- Born: August 6, 1967 (age 59)
- Occupations: Film producer, film writer and album artist

= J. D. Lawrence (playwright) =

American dramatist

Jaron D. "J. D." Lawrence (born August 6, 1967) is an American writer, director and producer of films, television and urban stage plays. On April 1, 2018, he released the drama series Your Husband Is Cheating On Us, which was premiered on Bravo TV.

==Biography==
Lawrence grew up in Amityville, New York.
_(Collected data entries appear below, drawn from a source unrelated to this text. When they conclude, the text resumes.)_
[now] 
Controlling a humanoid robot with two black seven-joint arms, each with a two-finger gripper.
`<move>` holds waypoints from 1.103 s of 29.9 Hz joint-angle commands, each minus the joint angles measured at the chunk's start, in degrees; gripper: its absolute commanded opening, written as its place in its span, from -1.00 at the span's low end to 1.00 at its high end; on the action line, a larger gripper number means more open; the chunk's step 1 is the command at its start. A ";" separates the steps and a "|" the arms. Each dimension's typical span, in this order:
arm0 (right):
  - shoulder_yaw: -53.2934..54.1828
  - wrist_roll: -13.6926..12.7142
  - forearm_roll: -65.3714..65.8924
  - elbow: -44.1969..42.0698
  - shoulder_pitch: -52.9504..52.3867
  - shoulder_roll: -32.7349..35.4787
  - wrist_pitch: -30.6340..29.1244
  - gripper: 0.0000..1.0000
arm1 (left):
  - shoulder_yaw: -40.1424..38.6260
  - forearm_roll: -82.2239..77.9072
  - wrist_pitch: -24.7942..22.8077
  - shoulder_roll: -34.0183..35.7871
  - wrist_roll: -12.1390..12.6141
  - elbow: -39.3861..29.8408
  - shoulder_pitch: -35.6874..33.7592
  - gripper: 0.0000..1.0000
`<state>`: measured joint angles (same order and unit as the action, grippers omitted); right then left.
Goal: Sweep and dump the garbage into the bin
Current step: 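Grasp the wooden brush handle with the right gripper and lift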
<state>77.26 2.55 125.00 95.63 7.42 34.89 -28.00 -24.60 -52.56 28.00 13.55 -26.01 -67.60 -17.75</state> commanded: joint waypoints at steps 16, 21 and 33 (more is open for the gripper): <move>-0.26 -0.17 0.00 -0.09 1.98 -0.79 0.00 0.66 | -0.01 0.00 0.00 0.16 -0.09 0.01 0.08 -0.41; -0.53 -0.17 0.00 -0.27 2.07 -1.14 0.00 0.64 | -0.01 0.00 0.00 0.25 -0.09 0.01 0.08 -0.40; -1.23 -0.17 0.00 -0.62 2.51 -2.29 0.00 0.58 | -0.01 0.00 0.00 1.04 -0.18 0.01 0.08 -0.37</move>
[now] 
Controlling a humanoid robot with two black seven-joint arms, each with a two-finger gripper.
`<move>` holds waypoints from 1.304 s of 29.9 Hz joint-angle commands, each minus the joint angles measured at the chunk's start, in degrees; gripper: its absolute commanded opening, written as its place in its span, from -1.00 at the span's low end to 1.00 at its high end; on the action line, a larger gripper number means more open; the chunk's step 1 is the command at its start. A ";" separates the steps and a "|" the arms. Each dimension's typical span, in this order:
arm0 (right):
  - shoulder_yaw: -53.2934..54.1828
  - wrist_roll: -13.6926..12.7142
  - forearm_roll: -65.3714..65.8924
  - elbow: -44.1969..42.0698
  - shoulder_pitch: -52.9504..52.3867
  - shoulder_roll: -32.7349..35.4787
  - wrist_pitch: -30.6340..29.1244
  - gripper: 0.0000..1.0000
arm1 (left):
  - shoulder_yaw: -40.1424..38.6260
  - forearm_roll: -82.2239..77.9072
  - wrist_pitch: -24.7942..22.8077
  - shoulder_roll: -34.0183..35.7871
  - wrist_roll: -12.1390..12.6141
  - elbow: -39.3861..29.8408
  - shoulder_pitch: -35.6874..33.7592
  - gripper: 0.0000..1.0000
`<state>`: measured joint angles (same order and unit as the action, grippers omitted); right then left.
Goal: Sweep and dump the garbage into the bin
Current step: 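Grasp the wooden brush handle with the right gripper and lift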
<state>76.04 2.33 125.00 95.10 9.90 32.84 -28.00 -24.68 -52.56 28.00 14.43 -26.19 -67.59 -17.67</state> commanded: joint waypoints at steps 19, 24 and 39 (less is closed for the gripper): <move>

He and his family have launched more than 20 productions, debuting in theaters across the US. In his one-man play SKITZophrenia Lawrence set a Guinness World Record for "Most Characters Played by One Actor in a Single Theatre". He played 72 different character in the 90-minute production.

==Productions==
- The Clean Up Woman (2009)
- Community Service (2013)
- Fire Fighter Fitness (2015)
- Your Husband Is Cheating on Us (2018)

==Acting==
- The Clean Up Woman (2010)
- Community Service (2013)
- I Really Hate My Ex (2015)
- Red Oaks (2015)
- Your Husband Is Cheating on Us (2018)
- Martin, Malcolm & Me (2019)

==Albums==
- I'm a survivor (2018)
- Your Husband Is Cheating on Us (2018)

==Awards==
Lawrence won a Telly Award for his local cable broadcast The J.D. Lawrence Show.